Für die Deutsche Funkturm-Gruppe, Marktführer im Bereich Funkinfrastruktur in Deutschland, wurde der Grundstein für ihre neue Firmenzentrale in Leverkusen-Opladen gelegt. Das Bauvorhaben, das in der Neuen Bahnstadt realisiert wird, ist für Ende 2027 prognostiziert und wird Arbeitsplätze für 300 Beschäftigte bieten. Die Deutsche Funkturm ist operativ für rund 36.200 Antennenstandorte verantwortlich, die für Mobilfunknetze, Rundfunk und weitere Funkdienste genutzt werden. Zum Portfolio zählen ebenso bedeutende Bauwerke wie der Colonius und der Rheinturm.

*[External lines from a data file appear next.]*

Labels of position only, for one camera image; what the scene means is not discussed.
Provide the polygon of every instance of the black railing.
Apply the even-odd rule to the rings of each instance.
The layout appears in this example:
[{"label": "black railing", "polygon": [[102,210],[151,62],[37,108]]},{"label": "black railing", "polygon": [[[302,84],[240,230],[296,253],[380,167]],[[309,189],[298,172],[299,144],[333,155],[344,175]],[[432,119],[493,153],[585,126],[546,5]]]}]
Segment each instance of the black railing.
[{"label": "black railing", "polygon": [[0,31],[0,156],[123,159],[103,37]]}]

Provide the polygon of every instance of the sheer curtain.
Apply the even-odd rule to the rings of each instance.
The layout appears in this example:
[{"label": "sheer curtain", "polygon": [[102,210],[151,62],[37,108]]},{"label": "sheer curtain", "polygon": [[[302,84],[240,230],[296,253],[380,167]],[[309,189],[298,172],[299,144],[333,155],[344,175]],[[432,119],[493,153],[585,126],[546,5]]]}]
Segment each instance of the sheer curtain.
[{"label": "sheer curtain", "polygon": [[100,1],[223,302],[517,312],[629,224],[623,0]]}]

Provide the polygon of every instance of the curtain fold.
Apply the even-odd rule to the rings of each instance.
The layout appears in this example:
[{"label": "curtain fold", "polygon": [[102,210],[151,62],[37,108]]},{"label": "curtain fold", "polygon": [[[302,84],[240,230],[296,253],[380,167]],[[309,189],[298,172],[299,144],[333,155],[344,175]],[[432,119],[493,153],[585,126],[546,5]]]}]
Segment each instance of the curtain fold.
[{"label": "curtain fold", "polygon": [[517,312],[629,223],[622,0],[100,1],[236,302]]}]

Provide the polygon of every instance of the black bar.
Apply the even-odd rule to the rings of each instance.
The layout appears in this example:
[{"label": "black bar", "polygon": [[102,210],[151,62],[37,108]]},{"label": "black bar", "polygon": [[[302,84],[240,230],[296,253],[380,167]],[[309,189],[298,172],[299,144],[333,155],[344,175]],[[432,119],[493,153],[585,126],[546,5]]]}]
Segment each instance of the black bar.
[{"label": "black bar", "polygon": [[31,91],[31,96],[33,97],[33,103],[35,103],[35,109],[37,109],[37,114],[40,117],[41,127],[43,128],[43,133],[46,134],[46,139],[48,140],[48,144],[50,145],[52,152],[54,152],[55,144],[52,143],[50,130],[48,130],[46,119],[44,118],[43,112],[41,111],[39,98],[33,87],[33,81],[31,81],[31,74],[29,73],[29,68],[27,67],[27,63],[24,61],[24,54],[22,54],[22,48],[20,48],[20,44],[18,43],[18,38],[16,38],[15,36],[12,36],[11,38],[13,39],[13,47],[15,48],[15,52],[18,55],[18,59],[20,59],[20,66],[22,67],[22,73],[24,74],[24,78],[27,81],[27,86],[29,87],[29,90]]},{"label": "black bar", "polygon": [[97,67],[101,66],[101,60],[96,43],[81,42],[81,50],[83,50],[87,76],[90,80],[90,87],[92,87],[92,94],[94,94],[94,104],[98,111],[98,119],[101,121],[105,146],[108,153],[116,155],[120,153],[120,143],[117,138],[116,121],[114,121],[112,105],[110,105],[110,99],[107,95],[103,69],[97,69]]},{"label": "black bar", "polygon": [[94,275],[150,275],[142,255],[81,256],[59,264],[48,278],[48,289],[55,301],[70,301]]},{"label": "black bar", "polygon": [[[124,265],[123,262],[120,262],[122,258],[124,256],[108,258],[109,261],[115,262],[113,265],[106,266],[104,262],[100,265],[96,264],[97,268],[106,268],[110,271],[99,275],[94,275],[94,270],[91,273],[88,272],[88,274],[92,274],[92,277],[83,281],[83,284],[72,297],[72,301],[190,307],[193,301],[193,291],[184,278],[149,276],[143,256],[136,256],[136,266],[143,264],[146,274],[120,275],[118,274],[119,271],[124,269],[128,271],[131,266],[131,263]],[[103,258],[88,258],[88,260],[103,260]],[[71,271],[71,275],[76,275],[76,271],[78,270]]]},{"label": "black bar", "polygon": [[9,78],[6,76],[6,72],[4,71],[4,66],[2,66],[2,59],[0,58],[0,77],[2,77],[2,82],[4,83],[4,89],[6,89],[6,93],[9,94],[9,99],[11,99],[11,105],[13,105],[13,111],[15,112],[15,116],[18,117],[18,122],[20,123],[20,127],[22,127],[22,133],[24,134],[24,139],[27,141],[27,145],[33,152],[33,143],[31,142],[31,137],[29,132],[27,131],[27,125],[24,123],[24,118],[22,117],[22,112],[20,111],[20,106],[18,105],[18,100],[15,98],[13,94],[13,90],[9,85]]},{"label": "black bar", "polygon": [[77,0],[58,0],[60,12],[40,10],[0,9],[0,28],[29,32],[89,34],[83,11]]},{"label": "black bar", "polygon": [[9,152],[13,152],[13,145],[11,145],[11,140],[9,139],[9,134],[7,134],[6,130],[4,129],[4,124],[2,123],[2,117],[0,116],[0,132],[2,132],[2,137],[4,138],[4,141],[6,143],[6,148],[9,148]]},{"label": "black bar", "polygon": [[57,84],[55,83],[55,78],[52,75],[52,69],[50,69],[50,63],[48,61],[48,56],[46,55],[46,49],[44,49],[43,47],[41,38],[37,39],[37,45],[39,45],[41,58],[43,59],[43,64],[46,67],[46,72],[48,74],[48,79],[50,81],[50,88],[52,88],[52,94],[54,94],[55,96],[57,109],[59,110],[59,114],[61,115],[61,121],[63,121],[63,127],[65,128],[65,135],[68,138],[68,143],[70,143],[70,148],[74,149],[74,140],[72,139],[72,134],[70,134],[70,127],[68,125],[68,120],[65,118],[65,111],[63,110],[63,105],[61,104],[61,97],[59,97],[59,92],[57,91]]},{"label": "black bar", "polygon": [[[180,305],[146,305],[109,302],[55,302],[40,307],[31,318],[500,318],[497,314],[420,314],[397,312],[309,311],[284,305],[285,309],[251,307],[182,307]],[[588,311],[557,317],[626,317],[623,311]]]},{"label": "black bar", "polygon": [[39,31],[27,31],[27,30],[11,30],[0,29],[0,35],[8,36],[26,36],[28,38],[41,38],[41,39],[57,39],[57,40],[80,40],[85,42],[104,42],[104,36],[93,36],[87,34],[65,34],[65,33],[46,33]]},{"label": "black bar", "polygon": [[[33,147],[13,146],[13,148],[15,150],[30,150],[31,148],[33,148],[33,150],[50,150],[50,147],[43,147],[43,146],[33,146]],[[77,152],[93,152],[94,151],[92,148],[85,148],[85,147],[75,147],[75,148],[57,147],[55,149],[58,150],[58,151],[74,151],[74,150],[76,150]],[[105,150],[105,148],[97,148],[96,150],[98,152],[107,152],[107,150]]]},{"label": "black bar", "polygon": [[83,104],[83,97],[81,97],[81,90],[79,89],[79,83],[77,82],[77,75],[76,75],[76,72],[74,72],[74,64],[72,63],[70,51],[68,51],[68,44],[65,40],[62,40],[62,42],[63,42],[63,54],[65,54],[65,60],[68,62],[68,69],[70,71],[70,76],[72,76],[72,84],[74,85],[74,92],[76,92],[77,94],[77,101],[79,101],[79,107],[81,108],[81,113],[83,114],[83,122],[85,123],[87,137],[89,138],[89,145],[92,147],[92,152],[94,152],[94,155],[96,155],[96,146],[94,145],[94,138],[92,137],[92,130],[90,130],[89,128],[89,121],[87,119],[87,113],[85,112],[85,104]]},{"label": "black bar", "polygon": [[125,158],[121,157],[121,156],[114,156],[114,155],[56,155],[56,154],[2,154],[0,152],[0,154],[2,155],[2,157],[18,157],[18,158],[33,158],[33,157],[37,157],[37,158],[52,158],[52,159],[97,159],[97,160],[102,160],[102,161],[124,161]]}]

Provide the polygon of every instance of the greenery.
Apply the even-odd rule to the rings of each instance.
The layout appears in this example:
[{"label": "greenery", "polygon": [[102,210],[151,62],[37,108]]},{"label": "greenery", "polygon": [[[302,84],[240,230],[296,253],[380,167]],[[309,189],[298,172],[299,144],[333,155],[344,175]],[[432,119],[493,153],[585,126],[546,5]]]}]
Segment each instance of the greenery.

Das Unternehmen mit 800 Mitarbeitern und einem Jahresumsatz von über einer Milliarde Euro wurde im Jahr 2002 als Tochtergesellschaft der Deutschen Telekom gegründet und zählt zu den führenden Tower Companies in Europa. Bereits im Sommer 2025 erfolgte die Verlegung des Firmensitzes von Münster nach Leverkusen-Opladen. Dieser Neubau ist eine Reaktion auf den gestiegenen Flächenbedarf, der sich aus der positiven Unternehmensentwicklung und der Expansion ergibt.
Bedeutung für die Stadtentwicklung und Nachhaltigkeit
Im Rahmen der Grundsteinlegung hob Leverkusens Oberbürgermeister Stefan Hebbel die Relevanz des Projekts für die Stadtentwicklung hervor. Er bezeichnete das Neubauprojekt als klares Bekenntnis zum Standort, das nicht nur Arbeitsplätze und wirtschaftliche Impulse generiere, sondern durch die Zahlung von Gewerbesteuer auch zur Stadtgemeinschaft beitrage. Bruno Jacobfeuerborn, Geschäftsführer der Deutschen Funkturm, äußerte, dass das neue Hauptquartier die räumliche Voraussetzung für weiteres Wachstum schaffe und die langfristige Präsenz am Standort Leverkusen stärke.
Das „W42 Office Building“ entsteht auf einem ca. 3.200 Quadratmeter großen Grundstück im Quartier der Neuen Bahnstadt Opladen. Es ist als modernes Bürogebäude mit rund 4.300 Quadratmetern Nutzfläche konzipiert. Bauherr des Projekts ist die W42 GmbH aus Leverkusen, während die architektonische Planung durch die ebenfalls in Leverkusen ansässige Rotterdam Dakowski GmbH verantwortet wird. Die Fertigstellung ist für das vierte Quartal 2027 vorgesehen.
- —Das Gebäude wurde bereits mit dem DGNB-Vorzertifikat in Gold ausgezeichnet.
- —Strenge Nachhaltigkeitskriterien wurden in der Planungs- und Bauphase berücksichtigt.
- —Eine extensive Dachbegrünung ist vorgesehen.
- —Eine Photovoltaikanlage zur Eigennutzung der Energie ist in die Planung integriert.
Sven Heyden, Geschäftsführer der W42 GmbH, betonte die Entscheidung für Deutsche Funkturm als Mieter und unterstrich die hohen Nachhaltigkeitsansprüche des Gebäudes. Das DGNB-Gold-Zertifikat sei für das Unternehmen ein zentrales Element, da es die Vision von ökologisch effizienten und zukunftssicheren Immobilien untermauere. Die Deutsche Funkturm betreibt jährlich etwa 1.000 neue Antennenstandorte und führt damit eines der größten Infrastrukturprogramme in Europa durch, was den steigenden Bedarf an administrativer Fläche plausibilisiert.